C’est une relationniste professionnelle, agissant entre les sous-ministres trop occupés et les comités de lobbying qui pullulent au gouvernement. Elle mène tous ces hommes par bout du nez et je suis certain que la plupart des ententes qui surviennent entre les parties sont principalement dues à des fantasmes inachevés de part et d’autre.
Il y a dans ses yeux cette rage de vivre pleinement sa vie. C’est une marathonienne, dans les deux sens de l’expression. Dévouée au sport comme on peut l’être à la boisson (dans mon cas, évidemment), elle connaît tous les muscles de son corps incluant ceux qui m’apparaissait jusqu’à tout récemment, un simple ensemble de nerfs sensibles où les sexes se frottent et s’excitent.

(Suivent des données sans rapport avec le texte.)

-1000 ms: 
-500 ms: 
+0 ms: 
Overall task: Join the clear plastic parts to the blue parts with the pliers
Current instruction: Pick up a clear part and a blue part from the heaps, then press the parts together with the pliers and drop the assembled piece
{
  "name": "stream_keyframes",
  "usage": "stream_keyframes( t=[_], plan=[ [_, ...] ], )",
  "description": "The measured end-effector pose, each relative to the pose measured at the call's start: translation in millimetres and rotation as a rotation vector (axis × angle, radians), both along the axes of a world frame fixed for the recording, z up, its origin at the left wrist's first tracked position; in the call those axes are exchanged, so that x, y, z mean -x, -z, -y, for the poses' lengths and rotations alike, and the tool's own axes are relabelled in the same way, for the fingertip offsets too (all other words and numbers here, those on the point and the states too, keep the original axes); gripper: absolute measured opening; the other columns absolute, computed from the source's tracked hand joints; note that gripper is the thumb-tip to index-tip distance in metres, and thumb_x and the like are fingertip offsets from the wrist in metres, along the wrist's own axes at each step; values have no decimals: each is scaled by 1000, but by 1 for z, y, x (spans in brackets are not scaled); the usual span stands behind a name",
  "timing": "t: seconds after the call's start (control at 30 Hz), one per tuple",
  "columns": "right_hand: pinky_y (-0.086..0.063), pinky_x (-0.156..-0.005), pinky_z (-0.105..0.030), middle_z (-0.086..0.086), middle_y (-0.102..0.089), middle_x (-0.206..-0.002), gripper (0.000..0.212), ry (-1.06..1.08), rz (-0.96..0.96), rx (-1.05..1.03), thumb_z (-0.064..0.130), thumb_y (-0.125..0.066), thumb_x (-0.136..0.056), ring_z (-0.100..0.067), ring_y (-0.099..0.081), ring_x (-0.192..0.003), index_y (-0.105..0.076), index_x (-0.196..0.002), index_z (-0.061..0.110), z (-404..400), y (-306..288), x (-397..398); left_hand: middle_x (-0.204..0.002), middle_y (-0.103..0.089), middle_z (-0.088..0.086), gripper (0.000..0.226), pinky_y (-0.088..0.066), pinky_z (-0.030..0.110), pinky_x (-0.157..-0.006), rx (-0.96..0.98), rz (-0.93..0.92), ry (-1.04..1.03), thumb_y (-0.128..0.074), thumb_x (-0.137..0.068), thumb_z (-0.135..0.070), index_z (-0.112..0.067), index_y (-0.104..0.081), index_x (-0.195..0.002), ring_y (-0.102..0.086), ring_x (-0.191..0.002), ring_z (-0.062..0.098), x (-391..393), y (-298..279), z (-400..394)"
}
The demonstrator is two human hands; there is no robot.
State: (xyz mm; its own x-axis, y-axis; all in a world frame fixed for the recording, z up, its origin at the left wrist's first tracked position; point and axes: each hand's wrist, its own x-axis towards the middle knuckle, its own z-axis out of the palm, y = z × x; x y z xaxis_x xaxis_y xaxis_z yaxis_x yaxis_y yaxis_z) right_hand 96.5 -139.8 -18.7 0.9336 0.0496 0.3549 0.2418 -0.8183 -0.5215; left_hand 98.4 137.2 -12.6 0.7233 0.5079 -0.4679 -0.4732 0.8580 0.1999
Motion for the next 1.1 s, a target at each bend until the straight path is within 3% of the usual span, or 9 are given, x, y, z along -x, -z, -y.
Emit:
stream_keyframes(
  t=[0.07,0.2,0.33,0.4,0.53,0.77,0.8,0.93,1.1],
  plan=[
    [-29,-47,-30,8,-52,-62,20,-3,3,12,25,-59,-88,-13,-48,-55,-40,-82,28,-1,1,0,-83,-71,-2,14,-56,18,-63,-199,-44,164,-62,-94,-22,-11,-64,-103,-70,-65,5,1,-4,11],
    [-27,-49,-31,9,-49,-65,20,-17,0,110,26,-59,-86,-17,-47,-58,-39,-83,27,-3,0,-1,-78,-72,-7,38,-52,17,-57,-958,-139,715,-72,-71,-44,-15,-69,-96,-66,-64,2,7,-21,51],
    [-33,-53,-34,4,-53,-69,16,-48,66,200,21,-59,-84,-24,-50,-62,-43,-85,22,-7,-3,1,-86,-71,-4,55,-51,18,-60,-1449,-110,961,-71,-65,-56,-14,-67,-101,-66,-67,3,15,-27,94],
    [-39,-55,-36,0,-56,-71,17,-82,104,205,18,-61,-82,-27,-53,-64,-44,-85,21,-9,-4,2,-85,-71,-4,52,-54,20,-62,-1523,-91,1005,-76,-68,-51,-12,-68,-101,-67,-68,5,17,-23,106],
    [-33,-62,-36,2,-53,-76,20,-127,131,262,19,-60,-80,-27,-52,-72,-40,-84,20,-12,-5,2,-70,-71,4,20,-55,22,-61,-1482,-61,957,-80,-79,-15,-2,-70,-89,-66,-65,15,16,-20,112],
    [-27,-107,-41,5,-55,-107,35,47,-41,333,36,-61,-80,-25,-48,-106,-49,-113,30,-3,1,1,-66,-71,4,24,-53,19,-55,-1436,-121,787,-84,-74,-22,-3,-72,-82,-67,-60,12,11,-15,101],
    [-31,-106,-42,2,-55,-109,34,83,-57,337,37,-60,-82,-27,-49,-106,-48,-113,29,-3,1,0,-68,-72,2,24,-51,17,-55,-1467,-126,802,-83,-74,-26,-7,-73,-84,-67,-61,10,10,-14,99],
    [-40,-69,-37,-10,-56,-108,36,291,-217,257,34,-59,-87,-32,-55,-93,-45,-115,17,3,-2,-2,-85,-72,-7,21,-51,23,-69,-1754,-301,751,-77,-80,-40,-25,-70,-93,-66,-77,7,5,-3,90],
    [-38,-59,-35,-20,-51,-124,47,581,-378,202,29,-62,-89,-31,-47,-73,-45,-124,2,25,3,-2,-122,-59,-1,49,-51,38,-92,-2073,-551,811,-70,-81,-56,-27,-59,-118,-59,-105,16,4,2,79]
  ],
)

Elle m’a donné, dans le détail et dans un sans-gêne presque honteux, le truc pour conserver un orgasme le plus longtemps possible en combinant la méditation régulière et le jeu de contraction du vagin. De quoi faire fulminer la petite Audrée qui n’y croyait pas du tout. Je n’ai jamais d’ailleurs osé demander de l’expérimenter. Elle est partie peu de temps après ce fameux souper où le pauvre Mathieu voyait bien que les propos de sa bien-aimée déplaceraient beaucoup d’air dans mon petit couple déjà fragile.

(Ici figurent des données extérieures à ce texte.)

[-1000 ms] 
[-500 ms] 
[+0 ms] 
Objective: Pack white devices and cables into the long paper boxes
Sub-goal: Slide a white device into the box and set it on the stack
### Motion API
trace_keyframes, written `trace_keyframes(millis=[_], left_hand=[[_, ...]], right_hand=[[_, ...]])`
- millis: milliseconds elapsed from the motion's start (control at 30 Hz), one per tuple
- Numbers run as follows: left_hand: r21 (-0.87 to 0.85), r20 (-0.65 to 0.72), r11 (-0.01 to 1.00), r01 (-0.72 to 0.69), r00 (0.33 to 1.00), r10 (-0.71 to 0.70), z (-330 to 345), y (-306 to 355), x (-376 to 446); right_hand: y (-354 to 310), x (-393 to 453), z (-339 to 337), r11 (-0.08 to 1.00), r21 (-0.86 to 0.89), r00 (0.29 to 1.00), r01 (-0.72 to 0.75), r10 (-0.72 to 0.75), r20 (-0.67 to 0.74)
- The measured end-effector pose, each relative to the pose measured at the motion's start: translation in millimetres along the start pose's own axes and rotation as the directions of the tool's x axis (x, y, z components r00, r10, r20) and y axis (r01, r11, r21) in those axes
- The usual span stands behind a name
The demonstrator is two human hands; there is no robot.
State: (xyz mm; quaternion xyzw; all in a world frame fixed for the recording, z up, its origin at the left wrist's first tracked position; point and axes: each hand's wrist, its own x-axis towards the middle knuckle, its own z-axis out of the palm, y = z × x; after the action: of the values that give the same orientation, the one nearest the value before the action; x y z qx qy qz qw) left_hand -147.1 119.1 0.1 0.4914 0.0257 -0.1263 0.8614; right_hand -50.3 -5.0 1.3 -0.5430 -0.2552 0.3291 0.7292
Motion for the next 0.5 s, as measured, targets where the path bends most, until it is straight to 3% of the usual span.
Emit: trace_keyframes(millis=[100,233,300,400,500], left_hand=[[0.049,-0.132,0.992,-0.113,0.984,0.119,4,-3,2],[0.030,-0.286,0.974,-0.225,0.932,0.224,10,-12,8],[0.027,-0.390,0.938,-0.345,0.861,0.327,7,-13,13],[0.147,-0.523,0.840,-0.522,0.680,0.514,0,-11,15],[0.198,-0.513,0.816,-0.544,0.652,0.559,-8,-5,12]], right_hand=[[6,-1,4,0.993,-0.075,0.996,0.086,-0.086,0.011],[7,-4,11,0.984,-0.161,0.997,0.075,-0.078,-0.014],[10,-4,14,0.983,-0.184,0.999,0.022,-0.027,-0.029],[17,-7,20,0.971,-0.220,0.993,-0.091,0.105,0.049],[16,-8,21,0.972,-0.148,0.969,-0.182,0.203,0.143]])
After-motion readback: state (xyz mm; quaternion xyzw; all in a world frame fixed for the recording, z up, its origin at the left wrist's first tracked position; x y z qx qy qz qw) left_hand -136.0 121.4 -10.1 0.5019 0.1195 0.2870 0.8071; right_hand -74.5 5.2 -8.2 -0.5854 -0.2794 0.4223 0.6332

Je m’extirpe de la voiture avec un léger sentiment d’inquiétude. Je vois que les tentures sont tirées dans la clinique. Les portes doivent être verrouillées.
J’hésite à faire un pas vers la bâtisse. Mais il y a urgence et plus j’attends plus je risque de compromettre ma santé mentale. Je dois en avoir le cœur net.
Mais, alors que je marche vers la porte vitrée, chaque pas me semble plus lourd. Me croira-t-il? Mon histoire n’est pas des plus simples et je risque gros en lui parlant de la femme en bleu, de cette histoire de gestation et avec le passé récent de ma dépression post-Audrée, mes épisodes de beuveries incontrôlables, il va peut-être plutôt me conseiller une petite boîte de pilules ou une retraite forcée à la Maison Jean-Lapointe.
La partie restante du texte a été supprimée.